▶ **What you need to do**
Each line of the listing must be transcribed exactly, except for the images, which should be excluded.

[Start of Attachment]

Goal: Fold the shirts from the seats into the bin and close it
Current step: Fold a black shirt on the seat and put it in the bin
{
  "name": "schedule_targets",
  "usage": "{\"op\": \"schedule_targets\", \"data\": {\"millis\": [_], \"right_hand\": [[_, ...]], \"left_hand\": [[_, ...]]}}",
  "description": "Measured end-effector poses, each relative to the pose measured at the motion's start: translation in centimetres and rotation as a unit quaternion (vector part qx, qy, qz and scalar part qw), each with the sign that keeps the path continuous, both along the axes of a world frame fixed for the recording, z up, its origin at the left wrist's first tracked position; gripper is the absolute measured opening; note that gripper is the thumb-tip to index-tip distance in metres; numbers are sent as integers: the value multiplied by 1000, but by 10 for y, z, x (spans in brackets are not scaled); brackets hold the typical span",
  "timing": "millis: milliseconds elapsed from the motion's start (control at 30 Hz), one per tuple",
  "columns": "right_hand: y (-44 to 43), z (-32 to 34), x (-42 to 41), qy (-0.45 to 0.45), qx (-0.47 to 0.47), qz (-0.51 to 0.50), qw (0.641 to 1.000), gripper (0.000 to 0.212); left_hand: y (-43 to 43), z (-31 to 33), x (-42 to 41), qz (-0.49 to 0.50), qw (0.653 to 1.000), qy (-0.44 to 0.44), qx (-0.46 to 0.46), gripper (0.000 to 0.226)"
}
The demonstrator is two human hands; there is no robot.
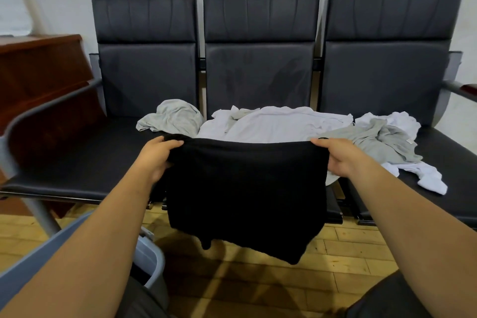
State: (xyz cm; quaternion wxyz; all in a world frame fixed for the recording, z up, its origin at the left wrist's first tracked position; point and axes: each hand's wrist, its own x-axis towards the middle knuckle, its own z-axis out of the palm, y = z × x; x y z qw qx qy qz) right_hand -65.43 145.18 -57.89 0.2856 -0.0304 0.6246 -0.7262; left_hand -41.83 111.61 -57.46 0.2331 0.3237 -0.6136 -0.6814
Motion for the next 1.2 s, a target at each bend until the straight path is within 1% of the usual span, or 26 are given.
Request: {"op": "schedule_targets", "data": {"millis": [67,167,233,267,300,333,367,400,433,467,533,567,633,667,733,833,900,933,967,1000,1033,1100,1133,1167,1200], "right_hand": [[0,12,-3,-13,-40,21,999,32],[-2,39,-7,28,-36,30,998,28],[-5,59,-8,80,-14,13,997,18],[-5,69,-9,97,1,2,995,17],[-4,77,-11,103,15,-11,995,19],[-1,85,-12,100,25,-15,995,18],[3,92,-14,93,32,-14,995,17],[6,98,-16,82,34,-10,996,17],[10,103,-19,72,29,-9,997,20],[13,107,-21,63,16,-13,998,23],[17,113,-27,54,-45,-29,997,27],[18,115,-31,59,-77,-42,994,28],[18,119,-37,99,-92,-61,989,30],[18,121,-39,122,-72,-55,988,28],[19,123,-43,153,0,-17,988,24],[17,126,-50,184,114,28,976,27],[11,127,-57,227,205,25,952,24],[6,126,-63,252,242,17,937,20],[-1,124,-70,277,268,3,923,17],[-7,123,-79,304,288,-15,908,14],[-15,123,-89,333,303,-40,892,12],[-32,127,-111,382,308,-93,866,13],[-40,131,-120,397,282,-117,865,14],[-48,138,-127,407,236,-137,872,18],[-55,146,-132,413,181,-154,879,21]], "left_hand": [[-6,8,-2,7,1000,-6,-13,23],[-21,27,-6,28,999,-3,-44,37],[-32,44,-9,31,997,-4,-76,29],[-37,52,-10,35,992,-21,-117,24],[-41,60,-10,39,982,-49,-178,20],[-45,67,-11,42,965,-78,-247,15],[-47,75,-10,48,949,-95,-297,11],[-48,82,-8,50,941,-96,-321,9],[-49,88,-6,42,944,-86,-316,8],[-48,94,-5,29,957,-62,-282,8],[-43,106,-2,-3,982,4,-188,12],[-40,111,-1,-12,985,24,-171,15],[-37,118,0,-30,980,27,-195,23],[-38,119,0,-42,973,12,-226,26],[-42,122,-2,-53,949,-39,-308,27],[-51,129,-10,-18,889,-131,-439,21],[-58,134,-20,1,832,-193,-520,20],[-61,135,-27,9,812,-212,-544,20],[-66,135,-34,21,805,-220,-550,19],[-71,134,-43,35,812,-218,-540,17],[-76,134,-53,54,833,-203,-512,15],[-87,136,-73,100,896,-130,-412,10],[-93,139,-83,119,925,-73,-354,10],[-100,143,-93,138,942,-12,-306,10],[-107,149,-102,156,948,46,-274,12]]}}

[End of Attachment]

▶ **Solution for this exercise**
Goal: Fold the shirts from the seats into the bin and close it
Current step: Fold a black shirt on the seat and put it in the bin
{
  "name": "schedule_targets",
  "usage": "{\"op\": \"schedule_targets\", \"data\": {\"millis\": [_], \"right_hand\": [[_, ...]], \"left_hand\": [[_, ...]]}}",
  "description": "Measured end-effector poses, each relative to the pose measured at the motion's start: translation in centimetres and rotation as a unit quaternion (vector part qx, qy, qz and scalar part qw), each with the sign that keeps the path continuous, both along the axes of a world frame fixed for the recording, z up, its origin at the left wrist's first tracked position; gripper is the absolute measured opening; note that gripper is the thumb-tip to index-tip distance in metres; numbers are sent as integers: the value multiplied by 1000, but by 10 for y, z, x (spans in brackets are not scaled); brackets hold the typical span",
  "timing": "millis: milliseconds elapsed from the motion's start (control at 30 Hz), one per tuple",
  "columns": "right_hand: y (-44 to 43), z (-32 to 34), x (-42 to 41), qy (-0.45 to 0.45), qx (-0.47 to 0.47), qz (-0.51 to 0.50), qw (0.641 to 1.000), gripper (0.000 to 0.212); left_hand: y (-43 to 43), z (-31 to 33), x (-42 to 41), qz (-0.49 to 0.50), qw (0.653 to 1.000), qy (-0.44 to 0.44), qx (-0.46 to 0.46), gripper (0.000 to 0.226)"
}
The demonstrator is two human hands; there is no robot.
State: (xyz cm; quaternion wxyz; all in a world frame fixed for the recording, z up, its origin at the left wrist's first tracked position; point and axes: each hand's wrist, its own x-axis towards the middle knuckle, its own z-axis out of the palm, y = z × x; x y z qw qx qy qz) right_hand -65.43 145.18 -57.89 0.2856 -0.0304 0.6246 -0.7262; left_hand -41.83 111.61 -57.46 0.2331 0.3237 -0.6136 -0.6814
Motion for the next 1.2 s, a target at each bend until the straight path is within 1% of the usual span, or 26 are given.
Request: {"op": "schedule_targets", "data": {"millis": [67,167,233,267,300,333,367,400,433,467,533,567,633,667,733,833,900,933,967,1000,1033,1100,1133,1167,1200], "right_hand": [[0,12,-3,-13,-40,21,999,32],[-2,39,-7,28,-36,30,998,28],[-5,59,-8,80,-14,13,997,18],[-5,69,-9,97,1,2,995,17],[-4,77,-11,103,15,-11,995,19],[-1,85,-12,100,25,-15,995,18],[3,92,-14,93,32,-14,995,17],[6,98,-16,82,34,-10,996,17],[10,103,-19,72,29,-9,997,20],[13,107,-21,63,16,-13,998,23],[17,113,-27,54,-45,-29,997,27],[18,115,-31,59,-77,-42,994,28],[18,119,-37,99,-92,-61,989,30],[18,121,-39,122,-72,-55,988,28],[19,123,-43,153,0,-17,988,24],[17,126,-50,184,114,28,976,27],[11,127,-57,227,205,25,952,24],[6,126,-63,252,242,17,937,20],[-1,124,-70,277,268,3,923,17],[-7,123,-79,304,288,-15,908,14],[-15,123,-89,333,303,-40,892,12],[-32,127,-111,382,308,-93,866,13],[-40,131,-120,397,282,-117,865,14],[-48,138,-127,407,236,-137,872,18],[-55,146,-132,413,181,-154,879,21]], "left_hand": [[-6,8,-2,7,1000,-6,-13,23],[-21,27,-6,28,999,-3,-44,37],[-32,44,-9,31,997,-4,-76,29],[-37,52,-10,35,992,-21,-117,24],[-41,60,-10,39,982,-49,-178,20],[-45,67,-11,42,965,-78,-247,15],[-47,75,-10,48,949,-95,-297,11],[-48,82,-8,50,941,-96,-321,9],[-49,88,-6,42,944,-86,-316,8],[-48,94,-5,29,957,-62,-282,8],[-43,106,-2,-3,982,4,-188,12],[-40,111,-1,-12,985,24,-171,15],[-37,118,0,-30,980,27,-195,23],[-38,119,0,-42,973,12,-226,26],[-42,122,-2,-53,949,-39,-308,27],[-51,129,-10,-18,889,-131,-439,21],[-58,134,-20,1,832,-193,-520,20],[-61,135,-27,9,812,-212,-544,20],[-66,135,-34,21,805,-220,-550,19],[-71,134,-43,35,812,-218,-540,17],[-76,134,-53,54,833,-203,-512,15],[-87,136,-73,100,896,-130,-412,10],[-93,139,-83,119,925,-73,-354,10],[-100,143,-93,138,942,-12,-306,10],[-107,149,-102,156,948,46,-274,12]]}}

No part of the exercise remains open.